LocalVocal: Local Live Captions & Translation On-the-Go

Supported Bit Versions

64-bit

Source Code URL: https://github.com/occ-ai/obs-localvocal

Minimum OBS Studio Version: 29.0.0

Supported Platforms

Windows
Mac OS X
Linux

LocalVocal plugin allows you to transcribe & translate speech into text locally on your machine in real time.

No GPU required*,

no cloud costs,

no network and

minimal lag! Privacy first - all data stays on your machine.
(* GPU acceleration via CUDA or AMD is supported!)

If this plugin has been valuable to you consider adding a

to the GH repo, rating it here on OBS, subscribing to my YouTube channel, and supporting my work: GitHub, Patreon or OpenCollective. Check out the Home for Open Source Content Creators AI.
Need help setting up?
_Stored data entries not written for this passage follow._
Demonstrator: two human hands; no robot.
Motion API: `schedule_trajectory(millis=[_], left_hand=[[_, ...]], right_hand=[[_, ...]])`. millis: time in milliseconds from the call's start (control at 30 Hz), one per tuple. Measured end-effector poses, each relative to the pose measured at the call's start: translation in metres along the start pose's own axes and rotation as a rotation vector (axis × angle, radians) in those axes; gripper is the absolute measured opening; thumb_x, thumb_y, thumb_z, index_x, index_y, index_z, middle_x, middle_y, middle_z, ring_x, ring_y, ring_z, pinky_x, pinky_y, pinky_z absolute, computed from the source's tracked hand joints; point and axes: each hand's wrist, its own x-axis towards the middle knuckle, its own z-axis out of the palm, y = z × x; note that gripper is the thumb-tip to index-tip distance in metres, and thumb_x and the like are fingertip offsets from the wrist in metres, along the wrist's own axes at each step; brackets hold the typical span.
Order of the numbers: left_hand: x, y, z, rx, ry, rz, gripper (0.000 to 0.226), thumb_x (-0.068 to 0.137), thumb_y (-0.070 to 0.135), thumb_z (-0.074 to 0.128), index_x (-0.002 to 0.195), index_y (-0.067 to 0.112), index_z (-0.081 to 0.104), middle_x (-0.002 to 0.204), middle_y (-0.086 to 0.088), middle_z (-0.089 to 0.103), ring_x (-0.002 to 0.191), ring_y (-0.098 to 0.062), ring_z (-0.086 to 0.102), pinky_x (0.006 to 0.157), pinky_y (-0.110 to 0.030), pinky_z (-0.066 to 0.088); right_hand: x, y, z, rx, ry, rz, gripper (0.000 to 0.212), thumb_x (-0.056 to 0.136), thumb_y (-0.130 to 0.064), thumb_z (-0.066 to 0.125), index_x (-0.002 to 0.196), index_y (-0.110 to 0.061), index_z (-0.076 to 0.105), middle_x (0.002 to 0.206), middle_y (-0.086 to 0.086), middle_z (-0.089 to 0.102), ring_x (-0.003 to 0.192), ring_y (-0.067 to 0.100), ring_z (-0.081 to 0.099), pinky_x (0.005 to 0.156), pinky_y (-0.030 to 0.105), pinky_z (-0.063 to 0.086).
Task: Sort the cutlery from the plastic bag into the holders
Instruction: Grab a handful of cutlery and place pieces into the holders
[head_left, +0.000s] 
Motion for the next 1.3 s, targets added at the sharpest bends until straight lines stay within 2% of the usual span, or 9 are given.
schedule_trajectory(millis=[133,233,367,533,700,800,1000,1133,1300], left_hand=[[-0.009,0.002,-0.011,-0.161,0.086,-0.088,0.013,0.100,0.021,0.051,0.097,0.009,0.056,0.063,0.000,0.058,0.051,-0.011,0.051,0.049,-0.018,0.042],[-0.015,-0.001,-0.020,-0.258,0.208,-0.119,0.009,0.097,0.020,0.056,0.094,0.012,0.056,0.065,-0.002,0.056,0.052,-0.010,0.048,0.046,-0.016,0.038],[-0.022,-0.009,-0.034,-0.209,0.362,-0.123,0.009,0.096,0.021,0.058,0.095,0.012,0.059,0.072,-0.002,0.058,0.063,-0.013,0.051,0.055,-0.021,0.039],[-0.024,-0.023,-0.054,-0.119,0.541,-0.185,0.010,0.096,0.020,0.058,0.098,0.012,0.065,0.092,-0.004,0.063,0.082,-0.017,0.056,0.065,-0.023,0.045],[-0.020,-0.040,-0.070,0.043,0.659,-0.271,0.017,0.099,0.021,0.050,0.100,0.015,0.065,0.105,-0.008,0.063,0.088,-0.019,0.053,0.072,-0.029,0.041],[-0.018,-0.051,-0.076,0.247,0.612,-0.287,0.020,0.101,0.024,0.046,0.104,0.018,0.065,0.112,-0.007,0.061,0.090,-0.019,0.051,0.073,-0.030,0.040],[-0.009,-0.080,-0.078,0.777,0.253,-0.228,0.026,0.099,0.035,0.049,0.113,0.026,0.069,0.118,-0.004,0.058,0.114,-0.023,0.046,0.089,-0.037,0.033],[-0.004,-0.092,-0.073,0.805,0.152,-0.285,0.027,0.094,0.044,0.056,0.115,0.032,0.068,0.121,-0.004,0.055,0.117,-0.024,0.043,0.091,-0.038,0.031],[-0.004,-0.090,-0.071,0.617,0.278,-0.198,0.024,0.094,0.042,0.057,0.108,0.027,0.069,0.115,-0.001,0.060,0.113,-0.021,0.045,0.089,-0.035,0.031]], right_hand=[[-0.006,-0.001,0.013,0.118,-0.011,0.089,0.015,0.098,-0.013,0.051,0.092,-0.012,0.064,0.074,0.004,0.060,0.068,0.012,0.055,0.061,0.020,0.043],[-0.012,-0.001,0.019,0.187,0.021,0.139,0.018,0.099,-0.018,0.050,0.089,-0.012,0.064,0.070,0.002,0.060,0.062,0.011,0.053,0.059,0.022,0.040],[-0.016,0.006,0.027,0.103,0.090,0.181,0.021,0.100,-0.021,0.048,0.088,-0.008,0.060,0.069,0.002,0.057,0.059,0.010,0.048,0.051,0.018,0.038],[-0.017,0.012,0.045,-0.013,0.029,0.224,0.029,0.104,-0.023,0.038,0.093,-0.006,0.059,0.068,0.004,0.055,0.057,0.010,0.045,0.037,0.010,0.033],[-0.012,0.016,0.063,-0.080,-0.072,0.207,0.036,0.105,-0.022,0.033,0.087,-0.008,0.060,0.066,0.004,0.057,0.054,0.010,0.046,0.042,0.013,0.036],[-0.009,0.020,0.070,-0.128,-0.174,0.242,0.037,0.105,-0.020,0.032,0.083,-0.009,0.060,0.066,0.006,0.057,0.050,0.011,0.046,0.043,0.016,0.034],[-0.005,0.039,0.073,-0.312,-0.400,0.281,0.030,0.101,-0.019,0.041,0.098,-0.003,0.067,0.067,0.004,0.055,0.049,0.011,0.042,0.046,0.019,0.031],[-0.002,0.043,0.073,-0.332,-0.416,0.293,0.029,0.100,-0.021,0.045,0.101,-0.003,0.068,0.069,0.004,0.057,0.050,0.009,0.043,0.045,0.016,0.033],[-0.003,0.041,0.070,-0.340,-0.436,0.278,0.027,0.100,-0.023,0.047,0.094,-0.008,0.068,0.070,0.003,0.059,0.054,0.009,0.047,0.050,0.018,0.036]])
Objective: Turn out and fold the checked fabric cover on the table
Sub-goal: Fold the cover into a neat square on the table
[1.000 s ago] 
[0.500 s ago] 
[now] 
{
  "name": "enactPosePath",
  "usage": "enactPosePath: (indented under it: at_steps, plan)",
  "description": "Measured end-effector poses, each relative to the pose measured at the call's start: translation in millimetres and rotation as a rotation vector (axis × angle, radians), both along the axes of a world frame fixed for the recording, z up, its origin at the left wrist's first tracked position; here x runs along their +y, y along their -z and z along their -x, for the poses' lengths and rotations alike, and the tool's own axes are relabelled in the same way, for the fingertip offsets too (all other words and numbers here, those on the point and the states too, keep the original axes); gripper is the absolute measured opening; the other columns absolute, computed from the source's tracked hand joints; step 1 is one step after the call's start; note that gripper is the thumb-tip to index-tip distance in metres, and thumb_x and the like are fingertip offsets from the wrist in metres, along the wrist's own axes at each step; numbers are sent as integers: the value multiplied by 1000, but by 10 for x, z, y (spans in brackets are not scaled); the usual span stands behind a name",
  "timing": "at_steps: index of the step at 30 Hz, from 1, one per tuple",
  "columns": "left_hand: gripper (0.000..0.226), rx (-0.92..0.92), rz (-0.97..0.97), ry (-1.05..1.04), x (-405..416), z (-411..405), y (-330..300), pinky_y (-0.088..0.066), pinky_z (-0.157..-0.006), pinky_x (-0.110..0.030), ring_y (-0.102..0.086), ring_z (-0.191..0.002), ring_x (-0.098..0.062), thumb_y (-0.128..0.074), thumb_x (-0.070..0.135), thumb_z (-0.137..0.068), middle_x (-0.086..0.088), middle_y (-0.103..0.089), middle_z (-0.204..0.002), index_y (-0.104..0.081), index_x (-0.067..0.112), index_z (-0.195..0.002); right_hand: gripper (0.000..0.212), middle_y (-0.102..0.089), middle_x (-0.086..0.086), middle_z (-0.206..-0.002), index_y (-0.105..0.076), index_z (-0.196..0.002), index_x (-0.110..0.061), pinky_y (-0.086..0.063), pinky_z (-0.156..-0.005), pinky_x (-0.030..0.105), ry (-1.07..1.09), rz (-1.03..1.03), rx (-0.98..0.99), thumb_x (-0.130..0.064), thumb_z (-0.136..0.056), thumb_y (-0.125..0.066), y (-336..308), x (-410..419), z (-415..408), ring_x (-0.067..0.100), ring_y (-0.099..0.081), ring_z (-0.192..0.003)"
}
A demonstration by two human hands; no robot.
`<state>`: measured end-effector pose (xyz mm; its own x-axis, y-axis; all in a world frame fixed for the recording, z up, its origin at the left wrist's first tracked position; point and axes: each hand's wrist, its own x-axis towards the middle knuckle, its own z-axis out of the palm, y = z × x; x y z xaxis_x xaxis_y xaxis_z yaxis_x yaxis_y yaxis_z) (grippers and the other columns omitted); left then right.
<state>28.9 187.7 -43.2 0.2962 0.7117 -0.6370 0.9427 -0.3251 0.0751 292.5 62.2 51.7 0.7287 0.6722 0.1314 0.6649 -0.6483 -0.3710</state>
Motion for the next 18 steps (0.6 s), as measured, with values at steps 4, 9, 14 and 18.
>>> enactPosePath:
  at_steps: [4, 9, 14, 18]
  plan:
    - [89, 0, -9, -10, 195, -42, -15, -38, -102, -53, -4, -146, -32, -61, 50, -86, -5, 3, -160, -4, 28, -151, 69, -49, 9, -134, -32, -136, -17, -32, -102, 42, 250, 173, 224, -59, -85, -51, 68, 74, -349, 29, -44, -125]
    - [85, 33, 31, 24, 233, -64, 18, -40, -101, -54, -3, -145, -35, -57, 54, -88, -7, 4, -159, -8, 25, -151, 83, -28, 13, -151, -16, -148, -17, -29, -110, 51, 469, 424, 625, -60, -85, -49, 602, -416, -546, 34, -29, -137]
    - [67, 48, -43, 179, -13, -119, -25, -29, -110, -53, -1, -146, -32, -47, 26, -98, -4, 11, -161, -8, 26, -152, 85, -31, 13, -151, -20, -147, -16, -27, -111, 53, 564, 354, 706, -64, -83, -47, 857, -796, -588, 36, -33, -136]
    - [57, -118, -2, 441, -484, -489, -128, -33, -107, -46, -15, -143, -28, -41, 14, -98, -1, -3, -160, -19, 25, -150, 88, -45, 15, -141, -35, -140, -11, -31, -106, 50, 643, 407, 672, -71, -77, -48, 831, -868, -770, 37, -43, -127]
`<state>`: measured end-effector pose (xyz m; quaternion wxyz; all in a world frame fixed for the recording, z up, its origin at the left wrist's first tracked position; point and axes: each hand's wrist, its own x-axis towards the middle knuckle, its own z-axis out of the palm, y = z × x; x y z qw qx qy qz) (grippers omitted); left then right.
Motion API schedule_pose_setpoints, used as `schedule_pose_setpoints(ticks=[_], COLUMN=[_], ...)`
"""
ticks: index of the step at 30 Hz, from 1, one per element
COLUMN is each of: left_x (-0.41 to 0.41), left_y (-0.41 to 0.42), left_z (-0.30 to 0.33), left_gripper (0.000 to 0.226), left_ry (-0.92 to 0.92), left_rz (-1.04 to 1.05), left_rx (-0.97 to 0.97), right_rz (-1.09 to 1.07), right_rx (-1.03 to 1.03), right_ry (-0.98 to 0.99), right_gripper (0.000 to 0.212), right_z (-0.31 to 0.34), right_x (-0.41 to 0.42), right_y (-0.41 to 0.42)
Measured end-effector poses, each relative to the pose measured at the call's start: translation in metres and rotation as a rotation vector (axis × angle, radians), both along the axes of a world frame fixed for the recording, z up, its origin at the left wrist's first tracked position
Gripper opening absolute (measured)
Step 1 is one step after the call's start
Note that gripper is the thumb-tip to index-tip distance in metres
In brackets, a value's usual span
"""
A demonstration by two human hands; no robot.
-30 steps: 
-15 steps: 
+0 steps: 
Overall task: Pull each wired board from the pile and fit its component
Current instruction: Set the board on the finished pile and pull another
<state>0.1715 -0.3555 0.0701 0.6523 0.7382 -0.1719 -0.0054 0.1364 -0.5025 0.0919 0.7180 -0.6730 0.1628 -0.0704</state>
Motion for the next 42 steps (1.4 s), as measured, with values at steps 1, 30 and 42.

Contact live support https://discord.gg/J5RgzMmPqM

Do more with LocalVocal:

https://youtu.be/Q34LQsx-nlg | https://youtu.be/4BTmoKr0YMw | https://youtu.be/E7HKbO6CP_c
Realtime Translation with DeepL | Translate Apps and Videos

The plugin adds an Audio Filter - use it on a speech source (mic, video) to get a transcription. Send the captions to a Text Source to show on scene.

Current Features:

Transcribe audio to text in real time in 100 languages
Display captions on screen using text sources
Send captions to a .txt or .srt file (to read by external sources or video playback) with and without aggregation option
Sync'ed captions with OBS recording timestamps
Send captions on a RTMP stream to e.g. YouTube, Twitch
Bring your own Whisper model (any GGML)
Translate captions in real time to major languages (both Whisper built-in translation as well as NMT models with CTranslate2)
CUDA, OpenCL, Apple Arm64, AVX & SSE acceleration support

Roadmap:

More robust built-in translation options
Additional output options: .vtt, .ssa, .sub, etc.
Speaker diarization (detecting speakers in a multi-person audio stream)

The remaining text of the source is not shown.